# About this task
Check each line of the records below for the word "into" and copy those where it appears.

[Items from a dataset]
-- Opening Marker --

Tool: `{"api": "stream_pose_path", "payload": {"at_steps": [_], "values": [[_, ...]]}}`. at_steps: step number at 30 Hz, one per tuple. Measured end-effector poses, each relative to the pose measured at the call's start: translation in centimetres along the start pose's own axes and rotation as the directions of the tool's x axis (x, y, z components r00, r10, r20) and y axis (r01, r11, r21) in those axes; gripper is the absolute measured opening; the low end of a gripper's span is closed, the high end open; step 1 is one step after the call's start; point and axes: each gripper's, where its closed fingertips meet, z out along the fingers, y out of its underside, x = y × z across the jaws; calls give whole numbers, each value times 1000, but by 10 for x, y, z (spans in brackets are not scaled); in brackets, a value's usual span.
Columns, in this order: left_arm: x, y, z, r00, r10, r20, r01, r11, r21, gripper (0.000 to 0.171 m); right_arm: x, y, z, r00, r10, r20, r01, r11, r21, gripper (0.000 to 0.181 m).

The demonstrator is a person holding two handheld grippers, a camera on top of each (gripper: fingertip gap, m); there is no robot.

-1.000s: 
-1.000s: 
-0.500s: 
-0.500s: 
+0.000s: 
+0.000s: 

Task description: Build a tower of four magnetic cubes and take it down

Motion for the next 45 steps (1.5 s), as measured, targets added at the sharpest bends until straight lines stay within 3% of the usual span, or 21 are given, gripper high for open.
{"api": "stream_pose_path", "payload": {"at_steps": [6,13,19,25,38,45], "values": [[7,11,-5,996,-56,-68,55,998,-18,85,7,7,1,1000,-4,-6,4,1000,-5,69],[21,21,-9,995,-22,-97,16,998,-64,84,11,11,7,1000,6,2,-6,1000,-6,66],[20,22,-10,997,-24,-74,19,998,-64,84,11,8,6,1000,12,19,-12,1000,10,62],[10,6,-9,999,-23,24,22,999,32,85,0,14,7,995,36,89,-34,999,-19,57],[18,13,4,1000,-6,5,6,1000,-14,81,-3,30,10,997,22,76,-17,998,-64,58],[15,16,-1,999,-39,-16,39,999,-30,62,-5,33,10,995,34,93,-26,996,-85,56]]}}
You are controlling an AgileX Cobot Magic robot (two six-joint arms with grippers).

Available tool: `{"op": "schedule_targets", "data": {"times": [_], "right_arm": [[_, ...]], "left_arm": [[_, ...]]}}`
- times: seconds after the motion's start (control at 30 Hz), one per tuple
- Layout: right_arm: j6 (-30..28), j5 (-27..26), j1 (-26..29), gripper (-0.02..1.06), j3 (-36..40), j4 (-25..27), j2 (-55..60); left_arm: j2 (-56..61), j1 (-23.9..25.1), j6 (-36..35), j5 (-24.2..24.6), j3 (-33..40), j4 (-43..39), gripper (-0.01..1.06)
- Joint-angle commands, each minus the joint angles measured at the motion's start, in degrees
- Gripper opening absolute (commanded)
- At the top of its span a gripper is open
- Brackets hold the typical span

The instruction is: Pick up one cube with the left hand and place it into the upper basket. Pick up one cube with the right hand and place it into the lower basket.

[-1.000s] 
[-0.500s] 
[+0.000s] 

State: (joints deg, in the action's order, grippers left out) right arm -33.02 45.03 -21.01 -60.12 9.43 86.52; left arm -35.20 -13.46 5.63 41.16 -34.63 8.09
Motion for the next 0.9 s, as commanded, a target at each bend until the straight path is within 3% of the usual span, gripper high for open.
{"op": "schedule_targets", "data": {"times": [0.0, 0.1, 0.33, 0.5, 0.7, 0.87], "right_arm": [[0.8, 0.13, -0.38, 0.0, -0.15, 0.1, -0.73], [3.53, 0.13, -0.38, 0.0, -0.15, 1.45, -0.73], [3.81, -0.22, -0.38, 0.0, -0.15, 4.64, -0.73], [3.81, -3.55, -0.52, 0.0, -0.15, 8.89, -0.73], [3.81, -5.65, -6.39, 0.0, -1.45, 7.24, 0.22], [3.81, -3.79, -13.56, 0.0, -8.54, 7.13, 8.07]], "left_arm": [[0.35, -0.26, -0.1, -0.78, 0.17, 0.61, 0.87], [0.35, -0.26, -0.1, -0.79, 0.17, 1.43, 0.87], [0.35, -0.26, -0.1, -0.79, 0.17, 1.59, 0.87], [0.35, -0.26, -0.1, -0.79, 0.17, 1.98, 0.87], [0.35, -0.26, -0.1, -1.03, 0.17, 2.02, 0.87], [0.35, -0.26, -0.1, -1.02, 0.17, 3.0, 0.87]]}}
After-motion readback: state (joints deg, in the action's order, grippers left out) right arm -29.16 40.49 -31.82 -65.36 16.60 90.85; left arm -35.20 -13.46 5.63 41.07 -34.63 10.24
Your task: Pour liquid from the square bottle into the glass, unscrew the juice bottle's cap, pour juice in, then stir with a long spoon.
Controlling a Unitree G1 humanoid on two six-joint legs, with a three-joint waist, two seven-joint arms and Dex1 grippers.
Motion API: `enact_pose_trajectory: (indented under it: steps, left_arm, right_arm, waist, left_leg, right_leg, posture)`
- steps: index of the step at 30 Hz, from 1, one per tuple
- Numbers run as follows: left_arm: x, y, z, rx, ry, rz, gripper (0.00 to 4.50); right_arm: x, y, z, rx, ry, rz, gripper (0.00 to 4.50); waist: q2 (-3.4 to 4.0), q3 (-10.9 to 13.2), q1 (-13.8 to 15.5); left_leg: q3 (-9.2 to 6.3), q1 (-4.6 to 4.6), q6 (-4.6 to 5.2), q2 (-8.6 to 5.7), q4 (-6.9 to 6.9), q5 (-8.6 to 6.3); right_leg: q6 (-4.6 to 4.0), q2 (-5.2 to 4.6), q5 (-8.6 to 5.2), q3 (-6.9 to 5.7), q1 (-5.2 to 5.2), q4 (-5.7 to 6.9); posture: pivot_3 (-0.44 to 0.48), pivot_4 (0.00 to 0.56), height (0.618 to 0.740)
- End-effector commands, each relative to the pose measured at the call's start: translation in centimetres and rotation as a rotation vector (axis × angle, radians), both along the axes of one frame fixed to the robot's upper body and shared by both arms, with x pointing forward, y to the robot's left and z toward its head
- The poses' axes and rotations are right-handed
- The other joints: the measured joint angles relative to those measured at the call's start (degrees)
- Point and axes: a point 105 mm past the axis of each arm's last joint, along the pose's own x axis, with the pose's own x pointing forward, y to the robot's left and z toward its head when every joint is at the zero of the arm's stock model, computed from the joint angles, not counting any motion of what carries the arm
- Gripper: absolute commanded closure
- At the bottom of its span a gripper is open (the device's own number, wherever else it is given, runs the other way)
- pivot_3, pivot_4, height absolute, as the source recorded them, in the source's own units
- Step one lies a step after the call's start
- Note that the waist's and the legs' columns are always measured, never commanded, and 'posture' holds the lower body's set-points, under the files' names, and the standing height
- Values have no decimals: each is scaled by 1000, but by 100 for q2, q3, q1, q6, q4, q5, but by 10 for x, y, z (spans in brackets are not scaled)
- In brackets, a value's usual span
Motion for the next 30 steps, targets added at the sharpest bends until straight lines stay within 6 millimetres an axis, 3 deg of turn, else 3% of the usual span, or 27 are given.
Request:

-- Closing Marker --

# Answer to the problem
The instruction is: Pick up one cube with the left hand and place it into the upper basket. Pick up one cube with the right hand and place it into the lower basket.
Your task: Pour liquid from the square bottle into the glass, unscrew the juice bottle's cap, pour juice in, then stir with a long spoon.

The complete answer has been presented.